Bug #8615
isotc211 indexing component has the wrong XPath for the pubDate field
100%
Description
The latest trunk isotc211 indexing component has the following XPATH for pubDate
:
<bean id="isotc.pubDate" class="org.dataone.cn.indexer.parser.SolrField"> <constructor-arg name="name" value="pubDate"/> <constructor-arg name="xpath" value="(//gmd:dateStamp/gco:Date/text() | //gmd:dateStamp/gco:DateTime/text())[1]"/> <property name="converter" ref="dateConverter"/> </bean>
This doesn't make any sense and probably wasn't vetted when it went into version control. If you look at an example document, like one from PANGAEA, you see this is how they describe the publication date:
<ns0:identificationInfo> <ns0:MD_DataIdentification> <ns0:citation> <ns0:CI_Citation> <ns0:title> <ns2:CharacterString>Simulated ocean velocity at 420 m water depth for pre-industrial, glacial, Pliocene, and Miocene climate states</ns2:CharacterString> </ns0:title> <ns0:date> <ns0:CI_Date> <ns0:date> <ns2:DateTime>2018-04-25T15:20:13</ns2:DateTime> </ns0:date> <ns0:dateType> <ns0:CI_DateTypeCode codeList="http://www.isotc211.org/2005/resources/Codelist/gmxCodelists.xml#CI_DateTypeCode" codeListValue="http://www.isotc211.org/2005/resources/Codelist/gmxCodelists.xml#CI_DateTypeCode_publication">publication</ns0:CI_DateTypeCode> </ns0:dateType> </ns0:CI_Date> </ns0:date>
I think it'd be good if the XPath pulled out the first date
from the identificationInfo/citation
, preferring one of dateType
publicationDate
and falling back to any date
that's in the identificationInfo/citation
.
History
#1 Updated by Roger Dahl almost 6 years ago
Example:
https://search.dataone.org/view/http://get.iedadata.org/metadata/iso/609441
Publication date in the metadata as 2010, but the pubDate
value in Solr is 2018-05-17T00:00:00Z
#2 Updated by Jing Tao over 5 years ago
The xpath looks like:
//gmd:identificationInfo/*/gmd:citation/gmd:CI_Citation/gmd:date/gmd:CI_Date/gmd:date[following-sibling::gmd:dateType/gmd:CI_DateTypeCode/text() = 'publication']/gco:Date/text()

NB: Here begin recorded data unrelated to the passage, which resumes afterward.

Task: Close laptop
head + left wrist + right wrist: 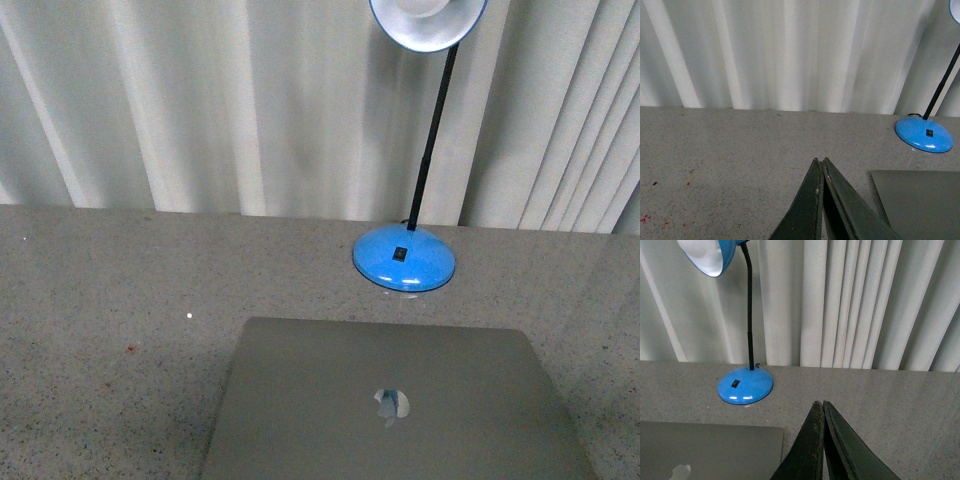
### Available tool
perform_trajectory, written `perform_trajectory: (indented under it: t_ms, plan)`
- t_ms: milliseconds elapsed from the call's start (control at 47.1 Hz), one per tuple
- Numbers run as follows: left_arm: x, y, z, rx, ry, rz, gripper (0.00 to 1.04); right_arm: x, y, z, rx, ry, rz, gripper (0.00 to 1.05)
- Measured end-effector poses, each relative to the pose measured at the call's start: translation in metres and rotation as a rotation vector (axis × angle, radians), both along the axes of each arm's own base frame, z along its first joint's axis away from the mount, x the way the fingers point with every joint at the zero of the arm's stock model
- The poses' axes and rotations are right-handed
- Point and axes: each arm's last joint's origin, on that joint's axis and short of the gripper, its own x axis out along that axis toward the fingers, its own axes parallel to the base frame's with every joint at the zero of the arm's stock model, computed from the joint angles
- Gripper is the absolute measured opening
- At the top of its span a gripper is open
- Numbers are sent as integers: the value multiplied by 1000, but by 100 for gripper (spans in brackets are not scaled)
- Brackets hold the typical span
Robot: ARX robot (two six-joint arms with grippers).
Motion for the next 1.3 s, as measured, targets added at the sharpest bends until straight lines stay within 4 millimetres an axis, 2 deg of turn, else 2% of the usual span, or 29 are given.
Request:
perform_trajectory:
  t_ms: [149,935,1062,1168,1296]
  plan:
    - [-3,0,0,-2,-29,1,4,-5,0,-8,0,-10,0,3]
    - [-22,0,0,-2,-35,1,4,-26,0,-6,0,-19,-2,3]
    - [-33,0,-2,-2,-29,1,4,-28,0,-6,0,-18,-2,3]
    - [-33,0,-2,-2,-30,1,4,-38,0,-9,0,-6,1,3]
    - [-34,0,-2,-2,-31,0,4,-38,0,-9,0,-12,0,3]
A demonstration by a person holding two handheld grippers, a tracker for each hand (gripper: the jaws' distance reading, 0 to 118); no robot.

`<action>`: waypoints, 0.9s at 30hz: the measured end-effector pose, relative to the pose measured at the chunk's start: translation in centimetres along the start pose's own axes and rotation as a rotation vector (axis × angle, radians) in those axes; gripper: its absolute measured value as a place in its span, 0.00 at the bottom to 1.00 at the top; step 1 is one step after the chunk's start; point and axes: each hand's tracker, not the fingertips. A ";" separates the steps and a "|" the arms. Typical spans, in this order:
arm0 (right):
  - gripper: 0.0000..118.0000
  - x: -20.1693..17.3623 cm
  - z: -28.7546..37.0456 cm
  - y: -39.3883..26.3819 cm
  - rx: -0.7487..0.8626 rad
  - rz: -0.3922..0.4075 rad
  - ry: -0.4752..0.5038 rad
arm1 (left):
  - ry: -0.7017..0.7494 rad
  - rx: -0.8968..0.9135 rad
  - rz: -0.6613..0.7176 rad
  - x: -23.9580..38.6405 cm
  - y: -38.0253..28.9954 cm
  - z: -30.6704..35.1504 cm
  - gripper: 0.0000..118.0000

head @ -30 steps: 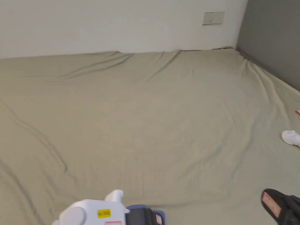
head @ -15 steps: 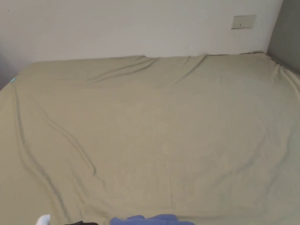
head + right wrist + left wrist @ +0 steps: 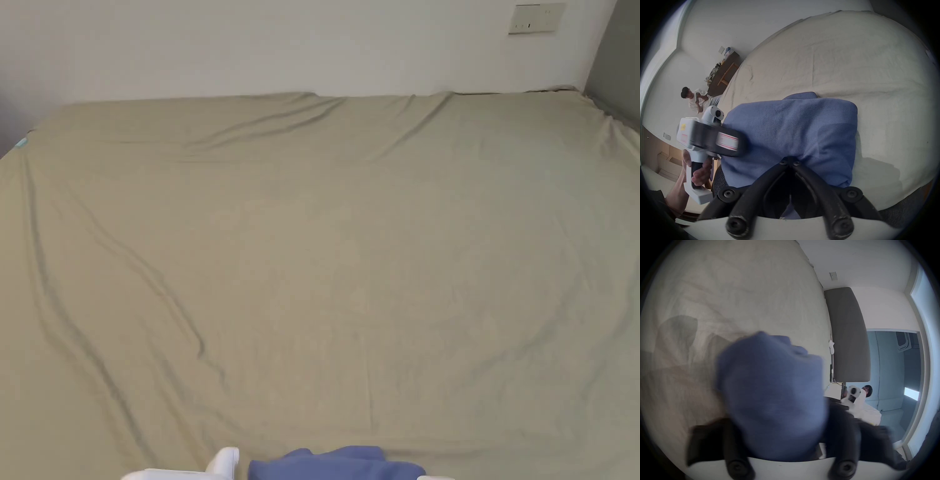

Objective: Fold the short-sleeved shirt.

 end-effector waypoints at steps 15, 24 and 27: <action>0.00 -2.8 6.3 1.4 0.106 0.011 0.000 | 0.310 -0.018 -0.220 2.6 3.4 9.6 0.27; 0.00 -5.0 11.0 2.8 0.231 0.143 -0.116 | 0.642 0.023 -0.100 -3.0 7.6 29.4 0.27; 0.00 -5.7 12.4 2.7 0.258 0.155 -0.131 | 0.718 -0.003 -0.050 -6.5 8.1 34.8 0.27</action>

| //gmd:identificationInfo/*/gmd:citation/gmd:CI_Citation/gmd:date/gmd:CI_Date/gmd:date/gco:Date[1]/text()
| //gmd:identificationInfo/*/gmd:citation/gmd:CI_Citation/gmd:date/gmd:CI_Date/gmd:date[following-sibling::gmd:dateType/gmd:CI_DateTypeCode/text() = 'publication']/gco:DateTime/text()
| //gmd:identificationInfo/*/gmd:citation/gmd:CI_Citation/gmd:date/gmd:CI_Date/gmd:date/gco:DateTime[1]/text()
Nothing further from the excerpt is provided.